## EXERCISE REQUIREMENTS
All of the records below are to be output exactly; no image belongs in the result.

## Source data
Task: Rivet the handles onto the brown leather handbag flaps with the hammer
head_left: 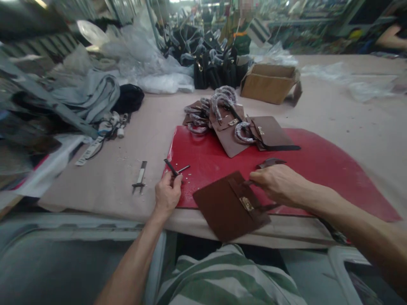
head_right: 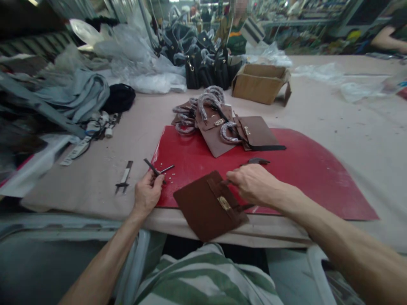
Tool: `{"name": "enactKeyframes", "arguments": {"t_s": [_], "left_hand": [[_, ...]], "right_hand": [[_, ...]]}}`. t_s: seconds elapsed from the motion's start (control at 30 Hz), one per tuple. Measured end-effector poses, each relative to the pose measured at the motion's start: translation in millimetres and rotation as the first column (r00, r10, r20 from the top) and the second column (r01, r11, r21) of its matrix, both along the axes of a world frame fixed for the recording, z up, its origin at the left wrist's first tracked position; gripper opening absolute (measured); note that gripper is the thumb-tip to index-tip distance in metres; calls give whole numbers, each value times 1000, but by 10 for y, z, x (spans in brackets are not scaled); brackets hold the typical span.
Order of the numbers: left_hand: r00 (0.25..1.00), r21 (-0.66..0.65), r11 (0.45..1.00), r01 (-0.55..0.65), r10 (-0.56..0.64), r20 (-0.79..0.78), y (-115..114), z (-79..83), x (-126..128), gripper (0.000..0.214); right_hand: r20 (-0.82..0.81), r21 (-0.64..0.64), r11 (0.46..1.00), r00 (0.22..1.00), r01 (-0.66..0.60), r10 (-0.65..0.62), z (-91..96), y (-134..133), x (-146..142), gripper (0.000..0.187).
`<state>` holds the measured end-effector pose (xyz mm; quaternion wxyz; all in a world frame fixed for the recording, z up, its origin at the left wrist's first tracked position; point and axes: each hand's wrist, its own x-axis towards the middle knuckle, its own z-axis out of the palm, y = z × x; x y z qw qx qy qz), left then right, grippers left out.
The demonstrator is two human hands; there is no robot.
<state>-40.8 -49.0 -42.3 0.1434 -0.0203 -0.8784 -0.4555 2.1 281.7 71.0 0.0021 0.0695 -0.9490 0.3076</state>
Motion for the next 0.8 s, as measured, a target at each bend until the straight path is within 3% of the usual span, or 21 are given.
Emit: {"name": "enactKeyframes", "arguments": {"t_s": [0.1,0.2,0.23,0.27,0.33,0.37,0.4,0.47,0.53,0.6,0.73,0.8], "left_hand": [[1000,7,1000,9,-9,-1,-4,-13,4,20],[1000,-56,998,-10,9,-25,4,8,16,22],[999,-84,996,-19,16,-35,7,20,20,22],[999,-106,994,-25,21,-43,10,31,24,22],[999,-121,992,-36,31,-39,14,47,31,22],[999,-118,992,-38,35,-27,16,52,34,22],[999,-112,993,-39,37,-15,18,54,37,23],[999,-95,995,-36,37,3,23,55,40,23],[999,-84,996,-38,39,1,32,61,41,23],[999,-85,995,-47,46,-15,45,72,41,21],[999,-83,996,-43,40,-33,68,87,38,20],[998,-80,996,-48,46,-33,73,82,37,20]], "right_hand": [[159,-93,987,981,130,-115,64,223,361,11],[219,-264,906,935,331,-278,-202,83,782,21],[340,-473,736,871,485,-355,-339,-38,908,32],[452,-606,520,798,602,-398,-480,-182,1019,42],[578,-703,184,703,687,-415,-723,-486,1197,47],[629,-713,57,673,699,-391,-811,-623,1266,45],[663,-712,-35,655,701,-363,-873,-737,1326,43],[699,-709,-162,651,687,-298,-934,-882,1420,42],[697,-717,-229,680,658,-229,-950,-915,1478,41],[698,-706,-264,708,657,-102,-959,-871,1495,38],[672,-658,-222,694,720,259,-1004,-736,1407,34],[644,-672,-191,693,715,324,-1038,-719,1336,32]]}}
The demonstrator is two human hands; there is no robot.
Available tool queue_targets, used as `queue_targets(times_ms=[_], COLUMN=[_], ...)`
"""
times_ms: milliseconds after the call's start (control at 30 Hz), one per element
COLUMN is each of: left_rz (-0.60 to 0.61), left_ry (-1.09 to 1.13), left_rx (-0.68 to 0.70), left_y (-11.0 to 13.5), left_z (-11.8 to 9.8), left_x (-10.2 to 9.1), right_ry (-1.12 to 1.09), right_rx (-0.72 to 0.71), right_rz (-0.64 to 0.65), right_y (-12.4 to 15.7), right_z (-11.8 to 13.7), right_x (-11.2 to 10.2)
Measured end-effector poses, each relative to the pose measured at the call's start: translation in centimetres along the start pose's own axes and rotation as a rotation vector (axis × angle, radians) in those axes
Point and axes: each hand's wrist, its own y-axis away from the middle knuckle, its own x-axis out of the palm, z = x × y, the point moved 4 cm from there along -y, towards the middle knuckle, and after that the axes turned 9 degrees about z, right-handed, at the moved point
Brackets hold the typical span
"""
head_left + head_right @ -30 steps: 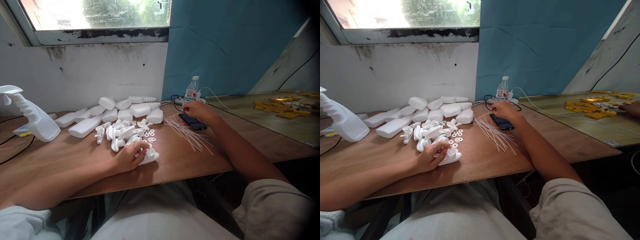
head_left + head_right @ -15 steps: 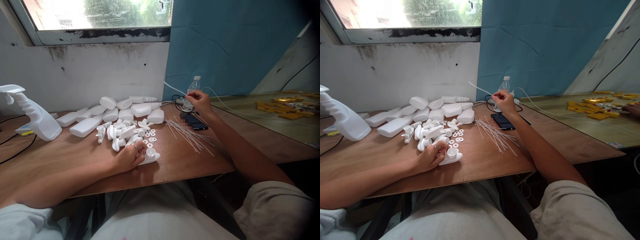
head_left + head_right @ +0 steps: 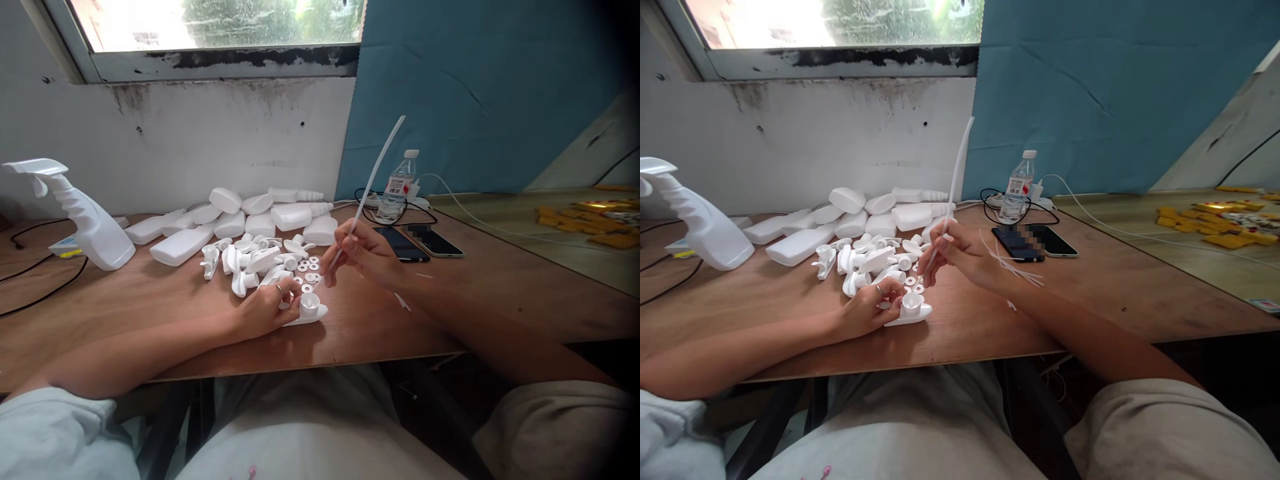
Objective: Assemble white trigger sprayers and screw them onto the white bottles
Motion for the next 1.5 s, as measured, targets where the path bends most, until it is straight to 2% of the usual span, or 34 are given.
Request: queue_targets(times_ms=[200, 500, 667, 800, 900, 1000, 1200, 1500], left_rz=[-0.001, 0.031, 0.038, 0.028, 0.029, 0.036, 0.083, 0.087], left_ry=[0.006, 0.024, 0.036, 0.019, -0.014, -0.035, -0.032, -0.129], left_rx=[0.007, -0.041, -0.033, -0.005, 0.011, 0.028, 0.021, 0.078], left_y=[0.0, 0.1, 0.1, 0.1, 0.0, -0.2, -0.3, -0.4], left_z=[0.0, -0.1, -0.2, -0.3, -0.5, -0.7, -0.4, -0.3], left_x=[0.1, 0.0, 0.1, 0.1, 0.0, -0.1, 0.2, 0.5], right_ry=[0.055, 0.094, 0.14, 0.369, 0.577, 0.667, 0.615, 0.595], right_rx=[0.01, -0.013, 0.037, 0.073, -0.008, -0.029, 0.128, 0.105], right_rz=[0.055, 0.084, 0.073, 0.071, 0.117, 0.126, 0.111, 0.081], right_y=[-0.1, 0.0, 0.1, 0.1, 0.2, 0.3, 0.4, 0.7], right_z=[0.1, 0.1, -0.2, -0.8, -1.0, -1.1, -1.4, -2.0], right_x=[1.6, 1.9, 2.3, 2.3, 2.6, 2.9, 3.7, 4.0])
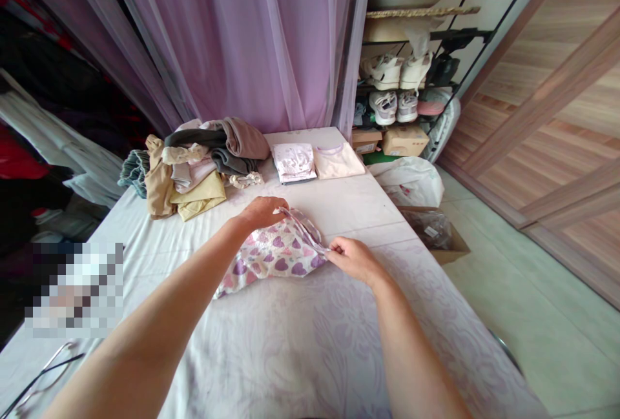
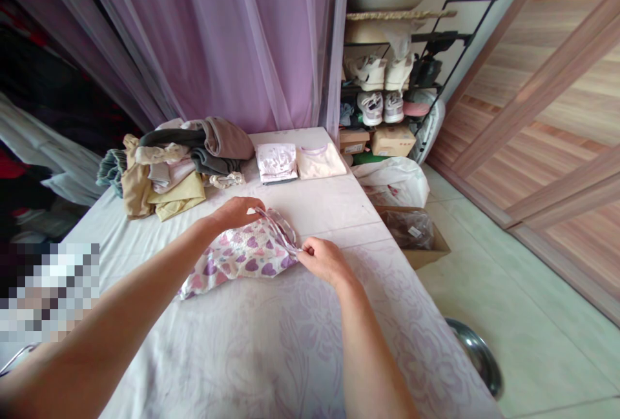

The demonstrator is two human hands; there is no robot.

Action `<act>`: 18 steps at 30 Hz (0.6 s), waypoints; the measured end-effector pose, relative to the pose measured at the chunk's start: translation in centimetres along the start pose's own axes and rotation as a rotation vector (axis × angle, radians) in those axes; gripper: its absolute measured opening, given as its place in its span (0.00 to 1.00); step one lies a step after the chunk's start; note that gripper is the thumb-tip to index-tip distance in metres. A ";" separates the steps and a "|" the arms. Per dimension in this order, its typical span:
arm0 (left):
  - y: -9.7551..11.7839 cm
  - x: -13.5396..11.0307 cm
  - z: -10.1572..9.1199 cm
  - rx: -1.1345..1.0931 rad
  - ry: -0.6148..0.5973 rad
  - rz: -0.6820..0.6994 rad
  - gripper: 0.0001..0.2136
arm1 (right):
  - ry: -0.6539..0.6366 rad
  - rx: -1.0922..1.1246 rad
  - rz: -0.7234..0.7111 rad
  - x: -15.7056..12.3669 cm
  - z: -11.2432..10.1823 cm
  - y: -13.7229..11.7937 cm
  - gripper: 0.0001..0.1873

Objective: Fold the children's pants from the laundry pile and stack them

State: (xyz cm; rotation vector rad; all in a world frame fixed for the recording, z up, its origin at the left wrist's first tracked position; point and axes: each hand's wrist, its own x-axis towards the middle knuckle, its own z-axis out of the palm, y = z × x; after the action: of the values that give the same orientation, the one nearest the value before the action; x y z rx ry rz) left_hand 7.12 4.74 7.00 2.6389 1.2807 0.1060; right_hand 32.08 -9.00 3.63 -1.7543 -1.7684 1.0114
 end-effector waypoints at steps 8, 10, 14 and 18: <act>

## RESPONSE AREA
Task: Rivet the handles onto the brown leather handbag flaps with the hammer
head_left: 
head_right: 
Tool: `{"name": "enactKeyframes", "arguments": {"t_s": [_], "left_hand": [[_, ...]], "right_hand": [[_, ...]]}}`. t_s: seconds elapsed from the motion's start (control at 30 Hz), one per tuple. Measured end-effector poses, each relative to the pose measured at the motion's start: translation in millimetres and rotation as the first column (r00, r10, r20 from the top) and the second column (r01, r11, r21) of its matrix, both along the axes of a world frame fixed for the recording, z up, its origin at the left wrist's first tracked position; gripper opening absolute (measured); note that gripper is the thumb-tip to index-tip distance in metres; calls give whole numbers, each value times 1000, but by 10 for y, z, x (spans in brackets are not scaled); brackets hold the typical span.
Order of the numbers: left_hand: r00 (0.25..1.00), r21 (-0.66..0.65), r11 (0.45..1.00), r01 (-0.55..0.65), r10 (-0.56..0.64), r20 (-0.79..0.78), y (-115..114), z (-79..83), x (-126..128), gripper (0.000..0.214); right_hand: r20 (-0.82..0.81), r21 (-0.64..0.64), r11 (0.46..1.00), r00 (0.22..1.00), r01 (-0.66..0.60), r10 (-0.65..0.62), z (-91..96), y (-134..133), x (-146..142), gripper (0.000..0.187).
`<state>` holds the measured end-effector pose (xyz mm; quaternion wxyz; all in a world frame fixed for the recording, z up, its origin at the left wrist's first tracked position; point and axes: each hand's wrist, its own x-axis towards the middle knuckle, its own z-axis out of the palm, y = z × x; x y z qw qx qy qz), left then right, grippers left out.
The demonstrator is two human hands; there is no robot.
<state>-40.8 -49.0 -42.3 0.1434 -0.0203 -0.8784 -0.4555 2.1 281.7 71.0 0.0021 0.0695 -0.9490 0.3076</state>
Motion for the next 0.8 s, as measured, a target at each bend until the straight path is within 3% of the usual span, or 21 are given.
Emit: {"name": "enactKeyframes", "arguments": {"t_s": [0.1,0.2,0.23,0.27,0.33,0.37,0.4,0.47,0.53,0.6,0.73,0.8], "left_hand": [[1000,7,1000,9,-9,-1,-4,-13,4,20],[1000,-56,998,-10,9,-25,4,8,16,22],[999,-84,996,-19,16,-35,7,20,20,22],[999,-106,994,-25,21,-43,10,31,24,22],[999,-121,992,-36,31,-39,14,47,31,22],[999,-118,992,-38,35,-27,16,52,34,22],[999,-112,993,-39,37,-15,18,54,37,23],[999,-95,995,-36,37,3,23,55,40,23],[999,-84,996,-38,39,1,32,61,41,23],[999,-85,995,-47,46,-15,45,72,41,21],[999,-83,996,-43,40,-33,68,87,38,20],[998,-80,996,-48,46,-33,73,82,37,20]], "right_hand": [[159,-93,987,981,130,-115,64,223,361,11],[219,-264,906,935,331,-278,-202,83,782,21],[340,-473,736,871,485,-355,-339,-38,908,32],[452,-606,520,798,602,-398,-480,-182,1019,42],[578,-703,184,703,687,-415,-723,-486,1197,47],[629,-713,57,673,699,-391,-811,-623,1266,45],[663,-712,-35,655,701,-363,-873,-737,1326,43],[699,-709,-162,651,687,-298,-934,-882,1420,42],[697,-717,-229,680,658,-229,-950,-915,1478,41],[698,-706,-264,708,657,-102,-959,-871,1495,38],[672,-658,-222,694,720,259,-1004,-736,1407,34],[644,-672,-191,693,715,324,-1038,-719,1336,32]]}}
The demonstrator is two human hands; there is no robot.
Available tool queue_targets, used as `queue_targets(times_ms=[_], COLUMN=[_], ...)`
"""
times_ms: milliseconds after the call's start (control at 30 Hz), one per element
COLUMN is each of: left_rz (-0.60 to 0.61), left_ry (-1.09 to 1.13), left_rx (-0.68 to 0.70), left_y (-11.0 to 13.5), left_z (-11.8 to 9.8), left_x (-10.2 to 9.1), right_ry (-1.12 to 1.09), right_rx (-0.72 to 0.71), right_rz (-0.64 to 0.65), right_y (-12.4 to 15.7), right_z (-11.8 to 13.7), right_x (-11.2 to 10.2)
Measured end-effector poses, each relative to the pose measured at the call's start: translation in centimetres along the start pose's own axes and rotation as a rotation vector (axis × angle, radians) in those axes
Point and axes: each hand's wrist, its own y-axis away from the middle knuckle, its own x-axis out of the palm, z = x × y, the point moved 4 cm from there along -y, towards the middle knuckle, and after that the axes turned 9 degrees about z, right-handed, at the moved point
Brackets hold the typical span
"""
head_left + head_right @ -30 steps: 
head_left + head_right @ -15 steps: 
head_left + head_right @ +0 steps: 
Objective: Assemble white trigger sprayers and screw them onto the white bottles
Motion for the next 1.5 s, as measured, targets where the path bends most, until it is straight to 2% of the usual span, or 34 are given.
Request: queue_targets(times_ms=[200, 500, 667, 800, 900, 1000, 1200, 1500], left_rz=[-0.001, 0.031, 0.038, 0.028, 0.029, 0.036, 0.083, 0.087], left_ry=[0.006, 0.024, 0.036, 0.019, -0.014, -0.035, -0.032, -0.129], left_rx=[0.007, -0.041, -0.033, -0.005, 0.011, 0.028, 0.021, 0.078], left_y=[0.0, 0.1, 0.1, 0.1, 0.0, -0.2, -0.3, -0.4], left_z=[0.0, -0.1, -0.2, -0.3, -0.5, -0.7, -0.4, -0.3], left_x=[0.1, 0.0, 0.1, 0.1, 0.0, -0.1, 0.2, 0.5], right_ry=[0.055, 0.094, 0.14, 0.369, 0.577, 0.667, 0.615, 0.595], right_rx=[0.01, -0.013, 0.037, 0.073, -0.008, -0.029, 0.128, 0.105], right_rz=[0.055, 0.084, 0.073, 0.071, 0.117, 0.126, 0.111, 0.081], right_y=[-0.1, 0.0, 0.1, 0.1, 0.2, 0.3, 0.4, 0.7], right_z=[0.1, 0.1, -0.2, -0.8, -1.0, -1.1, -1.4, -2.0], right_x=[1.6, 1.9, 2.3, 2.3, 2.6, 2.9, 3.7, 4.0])

The demonstrator is two human hands; there is no robot.

Action `<act>`: 18 steps at 30 Hz (0.6 s), waypoints; the measured end-effector pose, relative to the pose measured at the chunk's start: translation in centimetres along the start pose's own axes and rotation as a rotation vector (axis × angle, radians) in those axes; gripper: its absolute measured opening, given as its place in its span (0.00 to 1.00); step one lies a step after the chunk's start; note that gripper is the thumb-tip to index-tip distance in metres. A ";" separates the steps and a "|" the arms. Per dimension in this order, its typical span:
arm0 (left):
  - y: -9.7551..11.7839 cm
  - x: -13.5396..11.0307 cm
  - z: -10.1572..9.1199 cm
  - rx: -1.1345..1.0931 rad
  - ry: -0.6148..0.5973 rad
  - rz: -0.6820..0.6994 rad
  - gripper: 0.0001..0.2136
arm1 (right):
  - ry: -0.6539..0.6366 rad
  - rx: -1.0922..1.1246 rad
  - rz: -0.7234..0.7111 rad
  - x: -15.7056..12.3669 cm
  - z: -11.2432..10.1823 cm
  - y: -13.7229..11.7937 cm
  - gripper: 0.0001..0.1873

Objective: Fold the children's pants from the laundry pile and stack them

State: (xyz cm; rotation vector rad; all in a world frame fixed for the recording, z up, its origin at the left wrist's first tracked position; point and axes: each hand's wrist, its own x-axis towards the middle knuckle, its own z-axis out of the palm, y = z × x; after the action: of the values that give the same orientation, the one nearest the value before the action; x y z rx ry rz) left_hand 7.12 4.74 7.00 2.6389 1.2807 0.1060; right_hand 32.08 -9.00 3.63 -1.7543 -1.7684 1.0114
 end-effector waypoints at steps 8, 10, 14 and 18: <act>

That completes the answer, and no more is expected.